Conflicting statements

Discussion in 'SP1' started by Meher, Jul 20, 2021.

  1. Meher

    Meher Member

    Hi,
    I am referencing Chapter 13 Course Notes 2019:
    1. Page 11 Section 3.2 states: <<Decreasing the discount rate increases the degree of prudence for a positive reserve>>
    In contrast we have the following two
    2. Page 15 Section 4.1 states: << The risk discount rate (to calculate profitability on EB) will probably be lower than in the pricing basis.>> In relation to the lower risk for EB business as there is no uncertainty of new business.
    3. Page 17 Section 4.3 states: << All else being equal, (for EV calculations) increasing the discount rate increases the degree of prudence. So, one possible way of allowing for risk is to use a risk discount rate that is higher than the risk‐free rate.>>

    Is the risk discount rate referred in all of the above the same? i.e. used to discount cashflows. Then decreasing discount rate would imply higher Present value and hence more prudence which is statement 1. How is it that higher rdr in statement 2 and 3 implies higher risk/prudence?
     
  2. Trevor

    Trevor Ton up Member

    Hi Meher, I used to have the same confusion as you do! I sort of thought through it, though not sure this is the correct explanation:

    Reducing the risk discount rate (denominator) definitely makes the present value larger. However:

    1. In the purpose of reserving, Assets and Liabilities are calculated separately. Assets will be market value of assets, no discounting involved. Liability is PV of future (negative) cashflows.
    Reducing rdr will inflate the PV negative cashflows, leading to higher reserves. Therefore more prudent.

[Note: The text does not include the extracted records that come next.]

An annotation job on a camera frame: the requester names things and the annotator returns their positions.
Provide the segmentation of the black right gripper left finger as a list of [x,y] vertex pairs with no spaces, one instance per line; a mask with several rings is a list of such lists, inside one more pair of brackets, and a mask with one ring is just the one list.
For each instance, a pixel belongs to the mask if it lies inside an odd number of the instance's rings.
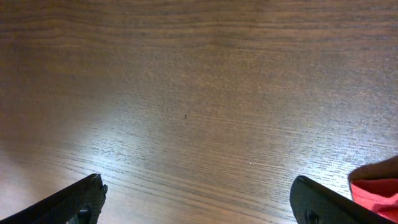
[[89,176],[61,191],[11,215],[1,223],[64,224],[98,222],[106,200],[108,186],[100,174]]

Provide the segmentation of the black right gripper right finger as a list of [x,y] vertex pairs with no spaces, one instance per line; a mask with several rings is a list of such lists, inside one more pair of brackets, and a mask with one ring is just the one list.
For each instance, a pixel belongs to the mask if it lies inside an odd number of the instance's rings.
[[304,175],[293,181],[289,201],[298,224],[394,224]]

    2. Profitability is usually assessed in a cashflow projection. Whereby in each projection period, the income and outgo will be considered together:
    Profit(t) = [ (Premium(t)-Expense(t))*(1+i) - Claims(t) ] / (1+r)
    where i is the investment return on assets, r is the risk discount rate
    Profit is a "good thing" that we want it to be high. if we increase r, we are shrinking the PV future profit. We are understating profit hence more prudent.

    3. Same as item 2, for the PVIF component of EV, the net cashflow is a "good thing":
    Net cashflow(t) = [ (Premium(t)-Expense(t))*(1+i) - Claims(t) - increase in reserves(t)] / (1+r)
    Increasing r is shrinking the Net cash flow, so we are understating PVIF (and hence EV). Therefore more prudent.

    To summarise, decreasing rdr will definitely inflate something, but is it prudent or not to increase it.

    This is based on my own understanding. Can any ActEd tutor confirm this?

    Thanks,
    Trevor
     
  3. Trevor

    Trevor Ton up Member

    To add on, we know from the core reading that:

    1. To calculate reserves, insurers can usually add on an illiquidity premium / Matching Adjustment onto the prescribed risk free rate. This add on will increase the overall risk discount rate to be less prudent (reducing reserves), subject to regulatory approval.
    Again, the above explanation agrees with this: lower rdr is more prudent.

    2. For pricing purposes, the risk discount rate will incorporate the inherent risk of the product and shareholder's cost of capital
    The higher the risk, the higher the rdr, which reduces the PV profit, or at least make the required premium higher to achieve the profit criterion.
    The above explanation agrees with this: higher rdr is more prudent
     
  4. Mark Willder

    Mark Willder ActEd Tutor Staff Member

    Hi Meher

    Have a look at Trevor's reply. He's quite right. It depends on what it is that you are discounting, ie is it profits (a good thing), or negative cashflows (a bad thing).

    Best wishes

    Mark
     
  5. Mark Willder

    Mark Willder ActEd Tutor Staff Member

    Hi Trevor

    Yes, this is a nice way of thinking about it. Being prudent is about making good things smaller and bad things bigger.

    So if we are calculating reserves, we are discounting negative cashflows (a bad thing) so we use a low discount rate as it makes them bigger.

    But if we are calculating embedded values, we are discounting profits (a good thing) so we use a big discount rate as it makes them smaller.

    Best wishes

    Mark
     
    Varsha Agarwal and Trevor like this.
  6. Mark Willder

    Mark Willder ActEd Tutor Staff Member

    Hi Trevor

    1. Yes, it would be more prudent to ignore the illiquidity premium.

    2. Yes, increasing the RDR means that we need to increase the premium to achieve our desired profit.

    Best wishes

    Mark
     
    Trevor likes this.
  7. Meher

    Meher Member

    Hi guys,
    Thank you for your responses. Great help!